However, the trend reversed thereafter. In 2024, the company’s IB fees rose 31.4% year over year. Then again, in 2025, IB fees increased 8.4%.
In the first quarter of 2026, IB fees increased 23.6% year over year. While equity underwriting income increased 31.3%, debt underwriting income rose 2.7%. Advisory revenues grew 46.6%.
Since the market for global mergers and acquisitions has been improving, Bank of America is expected to continue witnessing solid growth in IB fees in the near term, supported by a healthy IB pipeline.
Integration of Artificial Intelligence (AI) With Branch Expansion: Bank of America is integrating AI with its branch expansion strategy by building a “phygital” banking model that combines AI-driven digital capabilities with modern, tech-enabled financial centers. While the bank plans to open more than 150 new centers by 2027, AI tools like Erica, fraud-detection systems and automated workflows are increasingly handling routine transactions and customer interactions.
This allows branch employees to focus on higher-value advisory services and cross-selling products such as mortgages, auto loans and credit cards. The strategy is expected to improve operating efficiency, lower costs, enhance customer engagement, and drive stronger fee income and NII growth over the long term, ultimately supporting sustained operating margin expansion.
Strong Balance Sheet & Liquidity Position: As of March 31, 2026, Bank of America had total debt worth $736.6 billion. Its cash and cash-equivalents balance was $242.5 billion. Despite a high debt burden, the company’s liquidity position seems sufficient to meet near-term obligations since BAC has easy access to the debt markets, given its investment-grade long-term credit ratings of A1, A- and AA- from Moody’s, S&P Global Ratings and Fitch Ratings, respectively, along with a stable outlook.

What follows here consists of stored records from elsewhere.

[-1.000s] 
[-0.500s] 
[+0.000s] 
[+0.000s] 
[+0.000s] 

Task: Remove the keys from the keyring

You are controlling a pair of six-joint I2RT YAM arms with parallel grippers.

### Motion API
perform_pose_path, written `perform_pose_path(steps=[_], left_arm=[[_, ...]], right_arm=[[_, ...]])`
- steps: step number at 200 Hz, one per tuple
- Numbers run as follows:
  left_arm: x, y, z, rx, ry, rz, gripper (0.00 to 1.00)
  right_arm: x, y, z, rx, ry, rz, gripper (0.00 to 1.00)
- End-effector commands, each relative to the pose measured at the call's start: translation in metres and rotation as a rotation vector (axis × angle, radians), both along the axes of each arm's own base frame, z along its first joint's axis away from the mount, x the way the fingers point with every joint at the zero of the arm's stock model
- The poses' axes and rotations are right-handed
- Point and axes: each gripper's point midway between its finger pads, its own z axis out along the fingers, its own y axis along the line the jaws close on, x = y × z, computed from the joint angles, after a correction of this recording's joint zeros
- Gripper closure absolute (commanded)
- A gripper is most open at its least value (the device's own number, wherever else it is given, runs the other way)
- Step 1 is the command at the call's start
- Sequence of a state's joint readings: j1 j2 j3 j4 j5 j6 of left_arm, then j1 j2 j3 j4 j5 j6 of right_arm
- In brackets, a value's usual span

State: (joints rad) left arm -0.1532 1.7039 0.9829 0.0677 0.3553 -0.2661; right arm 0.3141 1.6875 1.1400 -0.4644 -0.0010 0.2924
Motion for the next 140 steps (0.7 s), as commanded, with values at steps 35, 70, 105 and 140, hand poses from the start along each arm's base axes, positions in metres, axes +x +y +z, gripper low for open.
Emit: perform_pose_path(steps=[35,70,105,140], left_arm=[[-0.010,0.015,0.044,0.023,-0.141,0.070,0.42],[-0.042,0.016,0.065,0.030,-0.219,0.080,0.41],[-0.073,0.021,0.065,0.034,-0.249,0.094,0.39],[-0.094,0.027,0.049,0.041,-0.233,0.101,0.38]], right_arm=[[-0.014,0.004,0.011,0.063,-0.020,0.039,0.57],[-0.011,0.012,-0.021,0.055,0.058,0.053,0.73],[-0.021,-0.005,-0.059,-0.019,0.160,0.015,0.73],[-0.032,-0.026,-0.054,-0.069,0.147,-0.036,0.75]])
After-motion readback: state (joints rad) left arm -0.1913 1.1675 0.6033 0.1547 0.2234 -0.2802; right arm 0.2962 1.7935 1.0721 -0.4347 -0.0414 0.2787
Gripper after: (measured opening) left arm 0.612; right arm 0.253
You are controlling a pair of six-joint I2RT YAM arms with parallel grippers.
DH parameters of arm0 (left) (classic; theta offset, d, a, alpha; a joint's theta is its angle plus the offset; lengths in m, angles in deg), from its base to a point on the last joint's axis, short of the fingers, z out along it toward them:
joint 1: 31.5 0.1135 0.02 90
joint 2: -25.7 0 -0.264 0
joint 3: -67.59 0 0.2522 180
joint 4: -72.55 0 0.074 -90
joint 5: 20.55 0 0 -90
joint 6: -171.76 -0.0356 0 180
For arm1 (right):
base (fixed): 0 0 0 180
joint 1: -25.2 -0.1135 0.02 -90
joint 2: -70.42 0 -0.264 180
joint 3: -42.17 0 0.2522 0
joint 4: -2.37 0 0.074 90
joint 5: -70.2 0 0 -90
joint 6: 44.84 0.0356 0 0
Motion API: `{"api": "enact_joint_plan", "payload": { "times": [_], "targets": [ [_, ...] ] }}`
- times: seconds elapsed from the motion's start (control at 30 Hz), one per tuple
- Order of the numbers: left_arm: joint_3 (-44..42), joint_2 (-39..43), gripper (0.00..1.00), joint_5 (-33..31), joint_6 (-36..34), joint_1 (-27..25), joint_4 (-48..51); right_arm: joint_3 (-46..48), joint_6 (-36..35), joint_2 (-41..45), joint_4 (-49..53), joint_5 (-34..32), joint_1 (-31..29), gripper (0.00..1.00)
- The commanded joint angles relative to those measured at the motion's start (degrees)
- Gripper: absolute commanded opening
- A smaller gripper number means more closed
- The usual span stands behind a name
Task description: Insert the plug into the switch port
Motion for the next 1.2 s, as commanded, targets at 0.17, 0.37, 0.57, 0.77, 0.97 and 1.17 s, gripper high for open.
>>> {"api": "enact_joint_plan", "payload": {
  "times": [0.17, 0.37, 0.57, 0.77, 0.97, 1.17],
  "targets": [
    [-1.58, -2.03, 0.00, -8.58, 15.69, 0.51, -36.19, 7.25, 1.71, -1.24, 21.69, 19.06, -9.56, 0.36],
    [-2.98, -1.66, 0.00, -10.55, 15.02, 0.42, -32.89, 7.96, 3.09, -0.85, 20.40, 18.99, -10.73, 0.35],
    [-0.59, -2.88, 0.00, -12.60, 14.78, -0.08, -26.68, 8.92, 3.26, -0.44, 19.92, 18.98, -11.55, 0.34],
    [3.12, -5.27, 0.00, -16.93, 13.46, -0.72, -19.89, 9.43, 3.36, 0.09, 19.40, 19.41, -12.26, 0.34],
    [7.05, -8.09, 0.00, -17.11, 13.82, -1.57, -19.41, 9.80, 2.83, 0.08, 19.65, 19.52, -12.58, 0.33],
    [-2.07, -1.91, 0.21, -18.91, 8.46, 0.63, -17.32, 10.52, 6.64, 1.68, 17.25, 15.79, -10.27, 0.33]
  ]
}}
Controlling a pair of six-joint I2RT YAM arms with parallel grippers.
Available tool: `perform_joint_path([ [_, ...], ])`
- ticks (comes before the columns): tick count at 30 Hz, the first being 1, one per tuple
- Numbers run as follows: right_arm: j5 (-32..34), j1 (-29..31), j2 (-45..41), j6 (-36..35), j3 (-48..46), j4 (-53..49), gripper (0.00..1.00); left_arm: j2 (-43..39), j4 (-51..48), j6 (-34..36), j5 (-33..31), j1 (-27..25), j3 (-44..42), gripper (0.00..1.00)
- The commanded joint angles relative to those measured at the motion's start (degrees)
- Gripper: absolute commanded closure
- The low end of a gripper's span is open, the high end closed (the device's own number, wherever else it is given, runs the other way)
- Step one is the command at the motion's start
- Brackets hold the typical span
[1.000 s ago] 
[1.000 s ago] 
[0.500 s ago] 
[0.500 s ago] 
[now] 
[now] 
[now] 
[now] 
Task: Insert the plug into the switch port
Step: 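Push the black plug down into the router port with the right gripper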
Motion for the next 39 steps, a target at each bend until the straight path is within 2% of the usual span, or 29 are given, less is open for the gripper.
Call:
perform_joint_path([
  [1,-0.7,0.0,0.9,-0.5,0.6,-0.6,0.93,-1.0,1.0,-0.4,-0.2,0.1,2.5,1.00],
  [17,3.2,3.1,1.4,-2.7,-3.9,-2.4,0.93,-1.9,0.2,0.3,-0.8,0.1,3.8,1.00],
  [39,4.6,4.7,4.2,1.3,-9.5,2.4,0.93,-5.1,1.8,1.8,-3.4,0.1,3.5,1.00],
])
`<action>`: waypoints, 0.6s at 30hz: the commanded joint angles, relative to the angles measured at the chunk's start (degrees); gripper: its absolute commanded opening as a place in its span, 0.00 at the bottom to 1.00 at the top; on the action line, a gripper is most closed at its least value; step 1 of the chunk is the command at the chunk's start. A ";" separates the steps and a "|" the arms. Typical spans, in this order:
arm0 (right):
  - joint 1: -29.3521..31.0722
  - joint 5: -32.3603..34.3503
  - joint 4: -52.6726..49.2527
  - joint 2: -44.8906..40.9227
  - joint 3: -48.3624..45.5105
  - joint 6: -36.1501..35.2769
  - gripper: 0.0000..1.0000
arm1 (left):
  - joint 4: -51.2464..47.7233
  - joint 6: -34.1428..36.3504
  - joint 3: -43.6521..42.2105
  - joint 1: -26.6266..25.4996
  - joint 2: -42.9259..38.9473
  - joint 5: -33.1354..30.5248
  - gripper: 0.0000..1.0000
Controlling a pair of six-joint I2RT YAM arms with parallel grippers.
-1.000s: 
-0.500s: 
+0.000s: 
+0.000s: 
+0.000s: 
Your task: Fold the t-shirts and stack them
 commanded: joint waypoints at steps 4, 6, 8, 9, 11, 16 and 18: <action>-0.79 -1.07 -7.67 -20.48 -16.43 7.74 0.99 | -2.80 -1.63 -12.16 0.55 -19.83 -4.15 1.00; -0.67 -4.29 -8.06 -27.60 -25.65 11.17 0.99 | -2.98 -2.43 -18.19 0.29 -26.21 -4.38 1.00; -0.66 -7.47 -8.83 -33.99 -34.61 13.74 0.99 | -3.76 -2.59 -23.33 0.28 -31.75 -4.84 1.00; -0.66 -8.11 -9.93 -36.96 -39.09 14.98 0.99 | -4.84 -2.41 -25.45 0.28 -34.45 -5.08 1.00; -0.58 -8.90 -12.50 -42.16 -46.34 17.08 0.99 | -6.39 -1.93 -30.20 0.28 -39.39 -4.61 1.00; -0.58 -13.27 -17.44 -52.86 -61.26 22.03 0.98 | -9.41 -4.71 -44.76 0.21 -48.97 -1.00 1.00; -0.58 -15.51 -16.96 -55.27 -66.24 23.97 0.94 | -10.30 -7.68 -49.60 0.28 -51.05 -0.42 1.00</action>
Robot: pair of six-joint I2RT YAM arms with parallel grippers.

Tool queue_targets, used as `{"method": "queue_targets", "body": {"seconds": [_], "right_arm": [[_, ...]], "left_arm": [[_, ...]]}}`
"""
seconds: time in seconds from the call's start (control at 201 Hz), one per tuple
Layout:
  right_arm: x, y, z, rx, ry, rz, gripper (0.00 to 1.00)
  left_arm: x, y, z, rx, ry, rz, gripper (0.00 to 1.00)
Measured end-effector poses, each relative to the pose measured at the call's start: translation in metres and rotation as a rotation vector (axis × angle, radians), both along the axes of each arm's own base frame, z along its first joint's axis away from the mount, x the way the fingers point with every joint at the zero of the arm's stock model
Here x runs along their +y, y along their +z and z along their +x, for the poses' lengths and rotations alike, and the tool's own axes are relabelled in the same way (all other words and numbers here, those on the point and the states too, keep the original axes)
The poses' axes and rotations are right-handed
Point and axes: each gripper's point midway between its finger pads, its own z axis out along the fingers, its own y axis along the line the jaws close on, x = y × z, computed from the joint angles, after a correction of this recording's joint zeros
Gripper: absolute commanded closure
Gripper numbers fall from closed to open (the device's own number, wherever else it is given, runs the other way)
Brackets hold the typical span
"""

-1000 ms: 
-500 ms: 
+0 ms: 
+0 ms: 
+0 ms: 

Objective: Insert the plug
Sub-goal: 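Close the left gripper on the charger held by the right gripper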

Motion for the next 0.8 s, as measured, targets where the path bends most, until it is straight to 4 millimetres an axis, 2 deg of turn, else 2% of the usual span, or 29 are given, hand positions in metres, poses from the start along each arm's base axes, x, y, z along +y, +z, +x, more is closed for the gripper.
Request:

The company has an efficient capital distribution plan, supported by its earnings strength, through which it keeps enhancing shareholder value. After clearing the 2025 stress test, Bank of America raised its quarterly dividend 7.7% to 28 cents per share. Prior to this, it increased its dividend 8.3% in 2024, 9.1% in 2023, 4.8% in 2022 and 17% in 2021.
Also, BAC engages in regular share repurchases. In July 2025, it authorized a $40-billion repurchase program. As of March 31, 2026, $22.9 billion worth of authorization remained available for repurchase.
Analyzing Bank of America’s Price Performance
Despite the impressive first-quarter 2026 results, supported primarily by loan growth, along with trading and IB strength, BAC shares have gained 2.2% so far this year.
Year to date, the S&P 500 Index has rallied 9.7%, and the industry to which the BAC stock belongs has risen 6.8%.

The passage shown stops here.